(Raw data Opens)
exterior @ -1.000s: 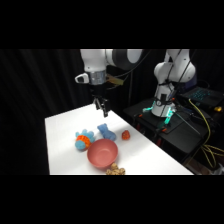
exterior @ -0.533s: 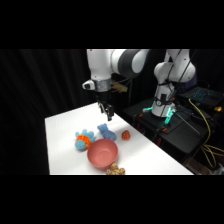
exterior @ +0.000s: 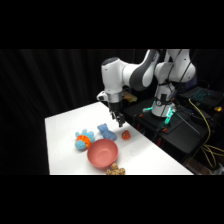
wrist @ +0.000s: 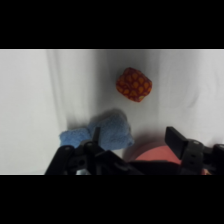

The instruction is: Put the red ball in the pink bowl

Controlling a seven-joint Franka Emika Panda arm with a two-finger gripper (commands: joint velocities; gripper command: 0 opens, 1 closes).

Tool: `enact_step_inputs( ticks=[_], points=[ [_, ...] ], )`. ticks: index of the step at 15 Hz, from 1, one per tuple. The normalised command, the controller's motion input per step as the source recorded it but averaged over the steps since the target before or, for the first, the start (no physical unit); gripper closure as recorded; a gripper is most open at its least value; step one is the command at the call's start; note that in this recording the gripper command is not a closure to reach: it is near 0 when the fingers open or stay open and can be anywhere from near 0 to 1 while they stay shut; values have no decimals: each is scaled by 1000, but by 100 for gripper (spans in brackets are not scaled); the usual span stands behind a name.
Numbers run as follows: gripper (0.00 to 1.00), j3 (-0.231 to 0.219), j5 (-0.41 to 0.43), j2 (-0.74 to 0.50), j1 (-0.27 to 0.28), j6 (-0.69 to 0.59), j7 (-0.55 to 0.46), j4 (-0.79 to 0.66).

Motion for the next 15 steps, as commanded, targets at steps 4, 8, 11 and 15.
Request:
enact_step_inputs(
  ticks=[4,8,11,15],
  points=[
    [0,39,217,-11,16,260,-133,-199],
    [0,37,258,83,-25,261,-289,-95],
    [0,76,263,203,-48,203,-316,32],
    [0,115,242,237,-90,162,-327,103]
  ],
)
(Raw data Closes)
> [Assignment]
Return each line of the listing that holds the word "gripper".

> [Response area]
Controlling a seven-joint Franka Emika Panda arm with a two-finger gripper (commands: joint velocities; gripper command: 0 opens, 1 closes).
Tool: `enact_step_inputs( ticks=[_], points=[ [_, ...] ], )`. ticks: index of the step at 15 Hz, from 1, one per tuple. The normalised command, the controller's motion input per step as the source recorded it but averaged over the steps since the target before or, for the first, the start (no physical unit); gripper closure as recorded; a gripper is most open at its least value; step one is the command at the call's start; note that in this recording the gripper command is not a closure to reach: it is near 0 when the fingers open or stay open and can be anywhere from near 0 to 1 while they stay shut; values have no decimals: each is scaled by 1000, but by 100 for gripper (spans in brackets are not scaled); the usual span stands behind a name.
Numbers run as follows: gripper (0.00 to 1.00), j3 (-0.231 to 0.219), j5 (-0.41 to 0.43), j2 (-0.74 to 0.50), j1 (-0.27 to 0.28), j6 (-0.69 to 0.59), j7 (-0.55 to 0.46), j4 (-0.79 to 0.66).

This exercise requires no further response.